Fertilization promotes microbial growth and minimum tillage increases nutrient-acquiring enzyme activities in a semiarid agro-ecosystem

Microorganisms respiratory and enzymatic activities provide sensitive indicators of changes in soil properties, such as those caused by interactive effects of tillage and fertilization regimes or other agricultural practices. However, the rapid, adaptive microbial growth, respiratory and enzymatic responses to changes in soil environments induced by specific agricultural practices are not well understood. Thus, to explore these adaptations we compared effects of contrasting environments on functional microbial traits (growth and enzyme kinetic parameters) in a Mediterranean agro-ecosystem. These environments differed in long-term disturbance (no, minimum, or conventional tillage), nitrogen-richness (fertilization with 90 kg N ha(-1) versus no fertilization), and resource scarcity (increasing with soil depth in 0-30, 30-60 and 60-90 cm layers). Reducing soil disturbance from conventional to minimum tillage promoted microbial growth through shorter Tlag and larger active biomass fraction and induced increases in N-and P-acquiring enzyme activities by increasing nutrients limitation.

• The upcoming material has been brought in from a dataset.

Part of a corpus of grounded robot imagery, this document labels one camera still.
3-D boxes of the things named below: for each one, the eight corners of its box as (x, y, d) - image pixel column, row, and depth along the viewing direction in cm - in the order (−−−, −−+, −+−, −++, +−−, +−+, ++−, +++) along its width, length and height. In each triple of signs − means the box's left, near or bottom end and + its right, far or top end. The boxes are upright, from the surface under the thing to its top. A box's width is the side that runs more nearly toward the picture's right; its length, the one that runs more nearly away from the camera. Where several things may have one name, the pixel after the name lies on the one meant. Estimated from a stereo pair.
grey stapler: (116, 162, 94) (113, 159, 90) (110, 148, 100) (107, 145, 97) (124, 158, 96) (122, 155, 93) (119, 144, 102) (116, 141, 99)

Fertilization stimulated increases in fast-growing microorganisms with low substrate-affinity enzyme systems, microbial biomass, enzymatic activities, and turnover rates of soil organics. In contrast, increasing scarcity of resources with soil depth strongly reduced microbial biomass and activity. A lack of correlation between soil and enzymatic stoichiometric ratios raises concern regarding the applicability of eco-enzymatic stoichiometric indexes in Mediterranean agro-ecosystems. We conclude that decomposition and turnover of organic substrates under contrasting agricultural practices are mediated by microbial communities with distinct functional traits (active fraction, growth parameters) and enzyme properties (V-max, K-m), which need to be considered in smart land use regimes.